Group2, Dept. of Mathematical Sciences, Sungjong Lee, Jingu Hwang,
We modified the Multi-wavelet Operator[Gupta, et al, 2021] and designated it as Self-Adaptive Multiwavelet Operator. More experiment details are provided in the main.ipynb file.
The code package is developed using Python 3.9 and Pytorch 2.2 with cuda 12.3.
The skeleton codes and baseline model are extracted from (https://github.com/gaurav71531/mwt-operator)
We have provided the entire pipeline code via main.ipynb file. You can simulate the figures appearing in the final paper by downloading one of the datasets provided below. In fact, Kdv and Burger's equation uses the same dataset as in the original MWO paper. The results appearing on the pipeline code learn Burger's equation with lesser training data(which was our last experiment setup), so some of the figures may seem disparate from the one on the paper. However, if you try with KdV data, you will be able to obtain the same results.

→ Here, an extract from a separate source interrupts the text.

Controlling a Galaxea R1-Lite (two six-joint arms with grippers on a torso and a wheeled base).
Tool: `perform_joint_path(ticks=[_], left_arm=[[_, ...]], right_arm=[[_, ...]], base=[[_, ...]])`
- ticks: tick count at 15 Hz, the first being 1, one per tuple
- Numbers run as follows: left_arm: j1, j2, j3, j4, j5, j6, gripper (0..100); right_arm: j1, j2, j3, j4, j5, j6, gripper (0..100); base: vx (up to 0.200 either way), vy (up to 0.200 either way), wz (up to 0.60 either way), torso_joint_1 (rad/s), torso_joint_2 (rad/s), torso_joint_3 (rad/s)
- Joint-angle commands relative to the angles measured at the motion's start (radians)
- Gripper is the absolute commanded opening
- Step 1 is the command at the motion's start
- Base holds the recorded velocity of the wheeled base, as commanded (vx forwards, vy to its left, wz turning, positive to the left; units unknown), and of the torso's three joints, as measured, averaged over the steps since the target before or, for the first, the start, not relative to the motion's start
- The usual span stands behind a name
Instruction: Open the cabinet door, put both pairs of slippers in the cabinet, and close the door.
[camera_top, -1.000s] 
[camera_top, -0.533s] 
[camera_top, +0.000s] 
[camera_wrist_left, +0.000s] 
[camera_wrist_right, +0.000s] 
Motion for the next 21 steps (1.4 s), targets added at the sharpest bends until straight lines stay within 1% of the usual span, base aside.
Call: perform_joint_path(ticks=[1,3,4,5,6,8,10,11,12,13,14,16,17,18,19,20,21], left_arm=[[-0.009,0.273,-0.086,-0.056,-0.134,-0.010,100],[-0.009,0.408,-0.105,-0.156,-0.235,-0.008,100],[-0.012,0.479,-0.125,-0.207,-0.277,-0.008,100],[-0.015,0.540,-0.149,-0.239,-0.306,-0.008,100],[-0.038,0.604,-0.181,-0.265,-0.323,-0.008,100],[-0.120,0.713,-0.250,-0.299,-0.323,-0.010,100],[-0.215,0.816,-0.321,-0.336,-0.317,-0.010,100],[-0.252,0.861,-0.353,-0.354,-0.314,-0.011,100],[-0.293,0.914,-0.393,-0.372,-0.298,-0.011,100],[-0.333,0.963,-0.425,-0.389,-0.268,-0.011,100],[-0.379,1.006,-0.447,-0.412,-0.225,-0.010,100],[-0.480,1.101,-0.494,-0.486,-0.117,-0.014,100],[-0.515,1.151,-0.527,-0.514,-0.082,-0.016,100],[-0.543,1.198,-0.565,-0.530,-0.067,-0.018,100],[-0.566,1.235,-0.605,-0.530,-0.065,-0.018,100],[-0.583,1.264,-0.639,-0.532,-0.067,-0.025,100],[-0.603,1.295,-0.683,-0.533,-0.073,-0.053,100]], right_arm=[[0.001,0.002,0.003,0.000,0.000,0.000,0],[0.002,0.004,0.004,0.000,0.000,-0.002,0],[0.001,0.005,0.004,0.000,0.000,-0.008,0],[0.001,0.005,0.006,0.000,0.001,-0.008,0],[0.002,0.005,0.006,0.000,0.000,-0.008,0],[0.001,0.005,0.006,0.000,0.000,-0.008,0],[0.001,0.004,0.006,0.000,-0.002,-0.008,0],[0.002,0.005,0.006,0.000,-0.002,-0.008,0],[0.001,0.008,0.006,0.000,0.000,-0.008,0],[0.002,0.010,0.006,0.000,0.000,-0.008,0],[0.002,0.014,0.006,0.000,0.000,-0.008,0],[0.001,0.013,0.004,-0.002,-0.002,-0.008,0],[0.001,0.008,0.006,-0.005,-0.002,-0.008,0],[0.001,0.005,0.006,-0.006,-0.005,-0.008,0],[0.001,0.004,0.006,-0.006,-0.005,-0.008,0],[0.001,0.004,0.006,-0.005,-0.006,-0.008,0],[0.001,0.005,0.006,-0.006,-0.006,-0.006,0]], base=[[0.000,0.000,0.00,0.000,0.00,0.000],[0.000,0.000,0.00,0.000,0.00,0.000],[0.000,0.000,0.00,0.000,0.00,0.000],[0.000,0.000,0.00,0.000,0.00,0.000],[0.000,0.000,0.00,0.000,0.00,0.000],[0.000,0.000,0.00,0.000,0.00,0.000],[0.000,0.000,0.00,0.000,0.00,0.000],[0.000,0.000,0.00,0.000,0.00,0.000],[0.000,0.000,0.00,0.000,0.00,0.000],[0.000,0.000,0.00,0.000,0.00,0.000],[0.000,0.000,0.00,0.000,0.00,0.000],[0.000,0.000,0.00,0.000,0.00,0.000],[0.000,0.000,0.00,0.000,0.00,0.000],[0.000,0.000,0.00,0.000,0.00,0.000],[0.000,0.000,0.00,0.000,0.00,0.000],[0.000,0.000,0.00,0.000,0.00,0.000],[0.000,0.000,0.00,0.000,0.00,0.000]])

For KdV equation : A sample generated dataset for KdV is uploaded at KdV data.
For Burgers equation : For the experiments on Burgers, the code package uses the datasets as provided in the following repository by the Authors Zongyi Li et al. We used Burgers_R10.mat data.
For Wave equation : To use the wave equation as data, run the ipynb file named wave_eqn_generate.ipynb and save the .npz file.
You can check the experiment details, outcomes and figures of each PDE equation in the respective folders. We provided several figures and plots to verify our experiments were geniue.